I’d like to go from the negative, critical and oppositional to the positive, constructive and programmatic. The problem with “Tories bad, fracking bad, benefits sanction bad, war bad, repealing human rights act bad, corrupt corporate oligarchy bad” etc etc is that it always puts one on the back foot. It leaves the agenda to be set by the very forces we seek to oppose. I’d like to think about a workable, practical set of specific policies that could make a real positive difference to the lives of ordinary people, and especially to the poor and vulnerable in our society.

On top of my list would be (for discussion and consideration) universal income protection insurance – so that if you are sick, disabled, unemployed, or unable to work, you can claim an insurance pay-out that will maintain a sufficient and decent quality of life.
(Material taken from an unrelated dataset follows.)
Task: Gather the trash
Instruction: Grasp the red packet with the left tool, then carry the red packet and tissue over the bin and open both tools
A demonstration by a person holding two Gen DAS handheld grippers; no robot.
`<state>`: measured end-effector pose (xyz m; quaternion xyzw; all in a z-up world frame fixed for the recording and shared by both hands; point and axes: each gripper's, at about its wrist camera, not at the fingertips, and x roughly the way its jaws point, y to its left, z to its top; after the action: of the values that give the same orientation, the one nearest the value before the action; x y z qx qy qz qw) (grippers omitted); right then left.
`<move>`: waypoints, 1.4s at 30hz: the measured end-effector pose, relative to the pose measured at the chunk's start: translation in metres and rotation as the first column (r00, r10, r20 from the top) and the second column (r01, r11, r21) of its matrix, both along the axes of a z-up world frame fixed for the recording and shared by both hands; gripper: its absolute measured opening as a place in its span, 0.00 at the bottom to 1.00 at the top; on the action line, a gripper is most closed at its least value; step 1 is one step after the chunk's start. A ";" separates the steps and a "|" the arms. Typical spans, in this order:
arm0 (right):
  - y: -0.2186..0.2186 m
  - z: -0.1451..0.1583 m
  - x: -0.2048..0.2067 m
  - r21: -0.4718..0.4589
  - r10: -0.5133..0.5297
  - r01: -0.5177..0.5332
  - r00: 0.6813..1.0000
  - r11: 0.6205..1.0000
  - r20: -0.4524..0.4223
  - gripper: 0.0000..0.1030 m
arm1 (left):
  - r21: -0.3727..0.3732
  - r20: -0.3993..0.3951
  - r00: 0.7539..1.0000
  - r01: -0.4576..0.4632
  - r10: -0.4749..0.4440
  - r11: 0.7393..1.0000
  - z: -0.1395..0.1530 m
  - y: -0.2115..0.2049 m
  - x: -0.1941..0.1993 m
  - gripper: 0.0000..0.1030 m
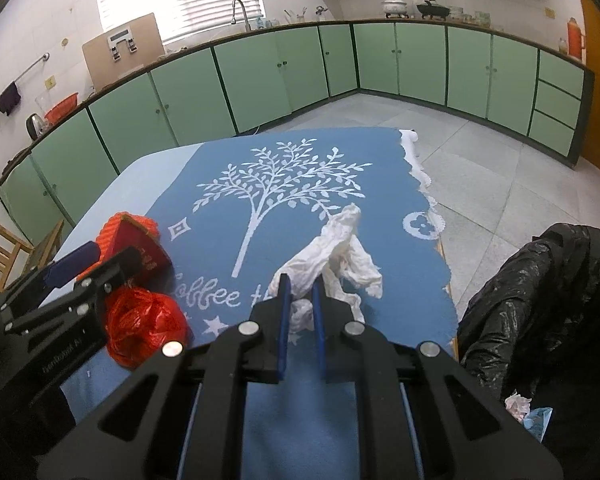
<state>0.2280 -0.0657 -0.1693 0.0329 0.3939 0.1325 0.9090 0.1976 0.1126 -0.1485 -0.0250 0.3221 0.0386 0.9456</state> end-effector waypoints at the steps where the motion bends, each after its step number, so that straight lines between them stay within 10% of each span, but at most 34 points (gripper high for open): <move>1: 0.001 0.000 0.000 -0.003 0.002 -0.002 1.000 1.000 0.001 0.10 | -0.002 0.002 1.000 -0.001 0.001 1.000 0.001 0.001 0.000 0.50; 8: 0.006 0.009 -0.004 -0.010 0.017 -0.016 1.000 1.000 0.022 0.10 | -0.008 0.014 1.000 -0.006 0.006 1.000 0.005 0.007 -0.005 0.29; 42: -0.010 0.103 -0.076 -0.017 0.026 -0.023 0.985 1.000 0.168 0.10 | -0.023 0.181 0.980 0.086 -0.080 0.996 0.090 -0.025 -0.070 0.28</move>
<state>0.1525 -0.0761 -0.0667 0.0099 0.3170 0.1429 0.9375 0.1279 0.0881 -0.0583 -0.0294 0.2368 -0.0082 0.9711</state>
This could be mandated and organised by the state, so that there is universal coverage and the maximum amount of risk-sharing, but privately funded through compulsory contributions by employee and employers.
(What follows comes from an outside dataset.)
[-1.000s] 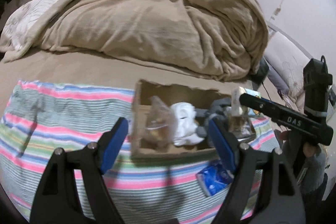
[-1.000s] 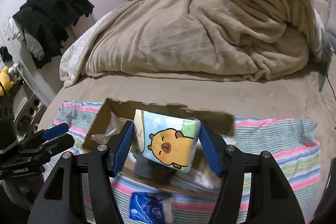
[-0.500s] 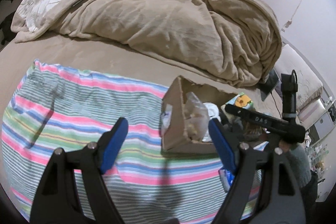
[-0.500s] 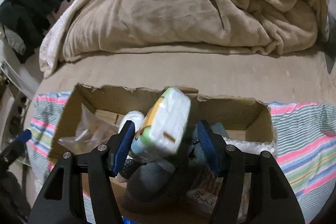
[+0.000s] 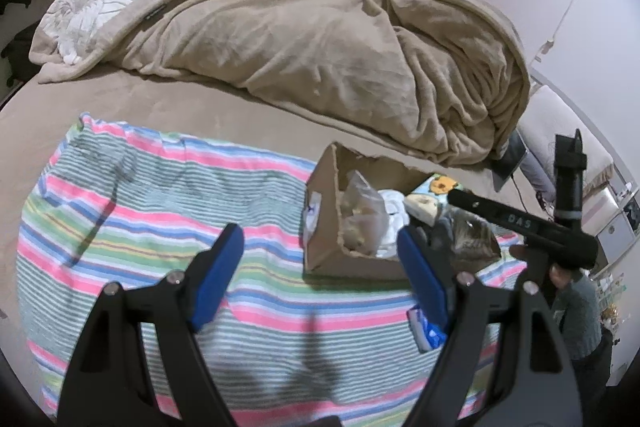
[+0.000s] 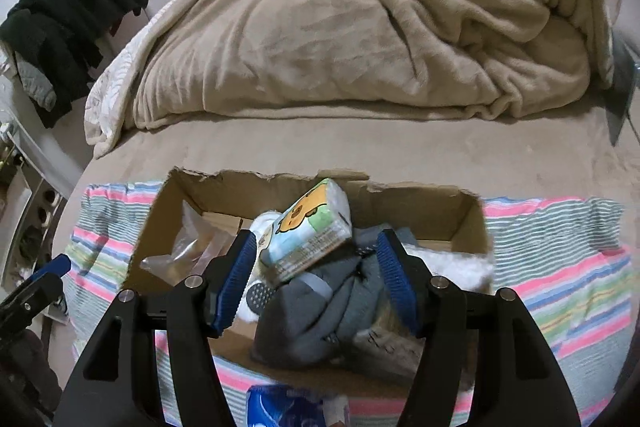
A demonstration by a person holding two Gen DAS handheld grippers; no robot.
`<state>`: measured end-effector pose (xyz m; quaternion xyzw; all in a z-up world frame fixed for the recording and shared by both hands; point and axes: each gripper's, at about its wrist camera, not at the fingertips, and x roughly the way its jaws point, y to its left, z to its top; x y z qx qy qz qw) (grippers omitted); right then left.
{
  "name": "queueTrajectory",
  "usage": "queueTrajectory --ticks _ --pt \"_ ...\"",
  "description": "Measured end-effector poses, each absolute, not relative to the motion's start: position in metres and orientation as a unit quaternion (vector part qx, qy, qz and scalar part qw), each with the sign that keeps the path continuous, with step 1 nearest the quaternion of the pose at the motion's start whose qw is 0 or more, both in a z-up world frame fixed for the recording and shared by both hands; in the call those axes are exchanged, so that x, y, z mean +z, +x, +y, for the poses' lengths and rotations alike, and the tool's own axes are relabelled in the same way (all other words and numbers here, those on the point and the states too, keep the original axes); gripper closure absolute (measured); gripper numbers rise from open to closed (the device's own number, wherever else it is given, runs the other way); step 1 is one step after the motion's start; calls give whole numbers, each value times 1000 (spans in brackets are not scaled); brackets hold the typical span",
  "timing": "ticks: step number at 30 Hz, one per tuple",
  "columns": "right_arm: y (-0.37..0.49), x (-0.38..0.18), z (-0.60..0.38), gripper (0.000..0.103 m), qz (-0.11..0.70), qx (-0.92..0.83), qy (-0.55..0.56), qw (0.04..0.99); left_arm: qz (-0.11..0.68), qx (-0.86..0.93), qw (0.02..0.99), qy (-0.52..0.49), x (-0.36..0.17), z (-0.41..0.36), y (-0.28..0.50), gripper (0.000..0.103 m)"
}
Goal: Organize objects
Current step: 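Withdraw both tools from the box and move the right tool toward the blue tissue pack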
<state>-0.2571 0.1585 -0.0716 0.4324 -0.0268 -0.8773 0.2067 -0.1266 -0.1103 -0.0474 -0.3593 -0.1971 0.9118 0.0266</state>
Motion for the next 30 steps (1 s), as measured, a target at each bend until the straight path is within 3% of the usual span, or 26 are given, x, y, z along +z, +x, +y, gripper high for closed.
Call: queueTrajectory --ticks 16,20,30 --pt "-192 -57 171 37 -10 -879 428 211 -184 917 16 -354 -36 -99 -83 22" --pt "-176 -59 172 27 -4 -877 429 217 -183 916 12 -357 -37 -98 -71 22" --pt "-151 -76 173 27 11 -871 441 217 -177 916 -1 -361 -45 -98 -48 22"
This might protect, say, 80% of the average of the last two years’ income (within certain maximum and minimum parameters) for an initial period of three months, dropping to say 60% for the next nine months. In case of permanent illness or incapacity a rate equivalent to the medium income would be paid out. These figures are merely illustrative of the general principle.

The advantage of this scheme is that it would give ordinary people some real economic security against the risks and hazards of life, at a rate that makes it worthwhile even for middle class people with relatively decent professional salaries. It would be without stigma, too, because it wouldn’t be a ‘benefit’ or a ‘dole’; those who claim it wouldn’t be ‘scroungers’ – they would be recipients of an insurance pay out based on previous contributions. No questions, no registration, no pointless meetings.

You could even call it ‘National Insurance’.

I’m sure this would have been a radical – but achievable – idea in 1911. Is it still so in 2015?



(Image from Wikipedia).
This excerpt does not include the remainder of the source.